Всякое могло помыслиться Мамуну, например, что Чернодлав собирается устроить ему подвох, после которого сможет занять место на капище Перуна, а то и вовсе умертвить киевского кумирнеслужителя… Но, как уже говорилось, Мамун был доверчив, и такое на ум ему не приходило. А потом ведь действительно ничего подобного древлянский жрец делать не собирался, он имел намерение совсем иное…
Наконец-то появился запыхавшийся Чернодлав, держа в руках три шеста, шерстяной войлок и медный сосуд на четырёх ножках, больше напоминающий жаровню. За плечами древлянина болтался туго набитый мешок. Чернодлав тут же обратился к Мамуну:
Иди найди несколько камней и обмой их в реке. Потом насобирай сухих дров и возвращайся.

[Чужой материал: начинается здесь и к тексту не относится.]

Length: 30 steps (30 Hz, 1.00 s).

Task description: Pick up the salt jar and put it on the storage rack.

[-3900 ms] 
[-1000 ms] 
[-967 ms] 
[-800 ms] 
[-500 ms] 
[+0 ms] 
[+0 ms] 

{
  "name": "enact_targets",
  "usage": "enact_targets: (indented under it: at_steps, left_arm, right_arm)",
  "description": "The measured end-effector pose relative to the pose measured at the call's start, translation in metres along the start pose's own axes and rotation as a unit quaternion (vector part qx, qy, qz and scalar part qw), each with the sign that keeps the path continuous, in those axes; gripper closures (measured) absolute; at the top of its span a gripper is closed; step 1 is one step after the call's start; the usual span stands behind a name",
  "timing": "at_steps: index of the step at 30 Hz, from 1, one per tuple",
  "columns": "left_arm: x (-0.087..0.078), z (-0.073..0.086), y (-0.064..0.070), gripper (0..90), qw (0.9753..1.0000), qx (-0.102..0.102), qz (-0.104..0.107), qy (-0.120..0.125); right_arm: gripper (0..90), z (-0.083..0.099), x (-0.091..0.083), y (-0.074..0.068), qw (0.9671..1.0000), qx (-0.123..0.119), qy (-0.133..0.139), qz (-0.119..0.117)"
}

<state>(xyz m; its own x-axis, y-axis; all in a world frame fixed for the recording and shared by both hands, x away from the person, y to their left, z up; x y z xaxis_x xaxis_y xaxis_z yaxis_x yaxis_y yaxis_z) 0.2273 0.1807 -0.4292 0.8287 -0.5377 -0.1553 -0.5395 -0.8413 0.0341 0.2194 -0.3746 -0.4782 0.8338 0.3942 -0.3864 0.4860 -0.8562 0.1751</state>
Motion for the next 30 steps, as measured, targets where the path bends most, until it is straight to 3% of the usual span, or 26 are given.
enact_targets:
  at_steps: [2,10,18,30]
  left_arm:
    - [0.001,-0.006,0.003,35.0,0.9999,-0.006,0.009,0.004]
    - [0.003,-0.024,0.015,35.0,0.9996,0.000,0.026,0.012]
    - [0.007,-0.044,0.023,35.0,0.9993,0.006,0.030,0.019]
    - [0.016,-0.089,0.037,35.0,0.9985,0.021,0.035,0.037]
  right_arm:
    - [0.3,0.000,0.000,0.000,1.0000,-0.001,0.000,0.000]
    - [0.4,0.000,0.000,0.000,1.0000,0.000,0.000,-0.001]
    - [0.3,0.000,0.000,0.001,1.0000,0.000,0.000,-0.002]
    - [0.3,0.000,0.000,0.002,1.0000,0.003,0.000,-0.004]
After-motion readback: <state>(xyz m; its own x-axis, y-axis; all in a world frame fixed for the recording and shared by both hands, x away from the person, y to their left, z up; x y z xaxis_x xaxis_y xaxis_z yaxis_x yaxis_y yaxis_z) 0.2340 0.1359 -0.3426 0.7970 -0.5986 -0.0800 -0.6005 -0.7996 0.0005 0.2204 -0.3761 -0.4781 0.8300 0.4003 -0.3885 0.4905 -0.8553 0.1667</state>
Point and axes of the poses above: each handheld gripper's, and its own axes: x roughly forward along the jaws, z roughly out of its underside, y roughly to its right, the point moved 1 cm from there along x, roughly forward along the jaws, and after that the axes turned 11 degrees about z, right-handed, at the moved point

Сам он воткнул в песчаное дно пещеры три шеста, наклонил один к другому, завязал наверху и натянул на них войлок.
Получился шалаш. Посреди него древлянин установил медный сосуд, взял мешок, запустил в него руку, вытащил её, разжал ладонь и с удовлетворением потянул носом. На ней горкой лежали семена конопли…
В проёме пещеры, освещённом лишь бледной ущербной луной, возник Мамун. Он высыпал возле шалаша дрова и камни.
— Вот и хорошо, — сказал Чернодлав. — Я сейчас разведу в шалаше огонь, раскалю медный сосуд с камнями, а потом позову тебя. Ты подлезешь под войлок, и мы начнём париться…
— Зачем париться? — наивно спросил киевский жрец.
— Узнаешь…
Древлянин бросил камни в сосуд, разжёг огонь и, когда они раскалились, высыпал на них горсть конопляных семян… Кверху с шипением рванулся пар, в шалаше сразу же стало так жарко, как в хорошей византийской терме.
Чернодлав снял с себя одежды и, оставшись в чем мать родила (хотя рожают ли таких бесов земные женщины?!), крикнул Мамуну:
— Залезай!
Служитель Перуна протиснулся внутрь шалаша и, вдохнув запах жжёной конопли, сразу почувствовал головокружение, но не такое, какое случается от переутомления, а как если бы он начал раскачиваться на качелях.
Эти мысли о качелях, которые устраиваются язычниками в праздник Проводов лета, завладели Мамуном, пока он раздевался и усаживался поудобнее возле медного сосуда.